▶ [TASK ITEM]:
Exactly as written, transcribe each line of the listing.

┌─ DATASET CONTENT

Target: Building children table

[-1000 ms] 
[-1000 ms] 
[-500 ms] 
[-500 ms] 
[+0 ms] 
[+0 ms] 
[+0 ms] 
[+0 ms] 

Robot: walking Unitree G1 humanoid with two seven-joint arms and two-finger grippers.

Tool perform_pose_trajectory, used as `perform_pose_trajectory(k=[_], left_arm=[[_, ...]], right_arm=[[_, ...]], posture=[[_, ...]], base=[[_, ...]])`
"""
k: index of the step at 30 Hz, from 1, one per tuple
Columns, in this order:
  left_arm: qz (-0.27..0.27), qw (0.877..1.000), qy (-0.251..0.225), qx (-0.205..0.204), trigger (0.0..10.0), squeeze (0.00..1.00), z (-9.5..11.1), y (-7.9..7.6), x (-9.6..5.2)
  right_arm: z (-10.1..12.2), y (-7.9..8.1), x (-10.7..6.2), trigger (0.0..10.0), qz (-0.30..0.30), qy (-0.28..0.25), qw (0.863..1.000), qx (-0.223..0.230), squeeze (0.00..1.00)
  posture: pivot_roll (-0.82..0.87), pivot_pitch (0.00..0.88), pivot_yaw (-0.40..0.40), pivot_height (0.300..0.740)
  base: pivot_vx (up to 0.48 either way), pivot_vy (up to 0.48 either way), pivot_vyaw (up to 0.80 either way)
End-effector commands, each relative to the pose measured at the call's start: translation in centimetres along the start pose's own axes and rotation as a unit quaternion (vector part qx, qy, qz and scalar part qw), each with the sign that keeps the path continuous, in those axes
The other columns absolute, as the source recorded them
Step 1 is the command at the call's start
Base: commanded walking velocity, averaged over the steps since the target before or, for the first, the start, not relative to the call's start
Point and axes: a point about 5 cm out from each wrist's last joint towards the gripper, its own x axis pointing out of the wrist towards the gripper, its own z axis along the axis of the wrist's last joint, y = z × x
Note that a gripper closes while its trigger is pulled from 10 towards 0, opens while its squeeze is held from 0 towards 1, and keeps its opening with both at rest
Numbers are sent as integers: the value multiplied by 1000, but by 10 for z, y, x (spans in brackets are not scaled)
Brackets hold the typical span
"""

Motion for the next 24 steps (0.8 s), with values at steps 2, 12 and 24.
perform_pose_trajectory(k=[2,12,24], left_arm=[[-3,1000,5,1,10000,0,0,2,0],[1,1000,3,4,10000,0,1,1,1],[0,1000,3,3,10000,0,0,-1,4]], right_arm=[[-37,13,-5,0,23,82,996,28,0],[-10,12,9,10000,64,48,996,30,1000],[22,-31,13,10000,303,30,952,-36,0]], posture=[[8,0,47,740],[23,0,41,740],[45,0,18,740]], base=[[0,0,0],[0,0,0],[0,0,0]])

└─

▶ [RESULT FOR THIS TASK]:
Target: Building children table

[-1000 ms] 
[-1000 ms] 
[-500 ms] 
[-500 ms] 
[+0 ms] 
[+0 ms] 
[+0 ms] 
[+0 ms] 

Robot: walking Unitree G1 humanoid with two seven-joint arms and two-finger grippers.

Tool perform_pose_trajectory, used as `perform_pose_trajectory(k=[_], left_arm=[[_, ...]], right_arm=[[_, ...]], posture=[[_, ...]], base=[[_, ...]])`
"""
k: index of the step at 30 Hz, from 1, one per tuple
Columns, in this order:
  left_arm: qz (-0.27..0.27), qw (0.877..1.000), qy (-0.251..0.225), qx (-0.205..0.204), trigger (0.0..10.0), squeeze (0.00..1.00), z (-9.5..11.1), y (-7.9..7.6), x (-9.6..5.2)
  right_arm: z (-10.1..12.2), y (-7.9..8.1), x (-10.7..6.2), trigger (0.0..10.0), qz (-0.30..0.30), qy (-0.28..0.25), qw (0.863..1.000), qx (-0.223..0.230), squeeze (0.00..1.00)
  posture: pivot_roll (-0.82..0.87), pivot_pitch (0.00..0.88), pivot_yaw (-0.40..0.40), pivot_height (0.300..0.740)
  base: pivot_vx (up to 0.48 either way), pivot_vy (up to 0.48 either way), pivot_vyaw (up to 0.80 either way)
End-effector commands, each relative to the pose measured at the call's start: translation in centimetres along the start pose's own axes and rotation as a unit quaternion (vector part qx, qy, qz and scalar part qw), each with the sign that keeps the path continuous, in those axes
The other columns absolute, as the source recorded them
Step 1 is the command at the call's start
Base: commanded walking velocity, averaged over the steps since the target before or, for the first, the start, not relative to the call's start
Point and axes: a point about 5 cm out from each wrist's last joint towards the gripper, its own x axis pointing out of the wrist towards the gripper, its own z axis along the axis of the wrist's last joint, y = z × x
Note that a gripper closes while its trigger is pulled from 10 towards 0, opens while its squeeze is held from 0 towards 1, and keeps its opening with both at rest
Numbers are sent as integers: the value multiplied by 1000, but by 10 for z, y, x (spans in brackets are not scaled)
Brackets hold the typical span
"""

Motion for the next 24 steps (0.8 s), with values at steps 2, 12 and 24.
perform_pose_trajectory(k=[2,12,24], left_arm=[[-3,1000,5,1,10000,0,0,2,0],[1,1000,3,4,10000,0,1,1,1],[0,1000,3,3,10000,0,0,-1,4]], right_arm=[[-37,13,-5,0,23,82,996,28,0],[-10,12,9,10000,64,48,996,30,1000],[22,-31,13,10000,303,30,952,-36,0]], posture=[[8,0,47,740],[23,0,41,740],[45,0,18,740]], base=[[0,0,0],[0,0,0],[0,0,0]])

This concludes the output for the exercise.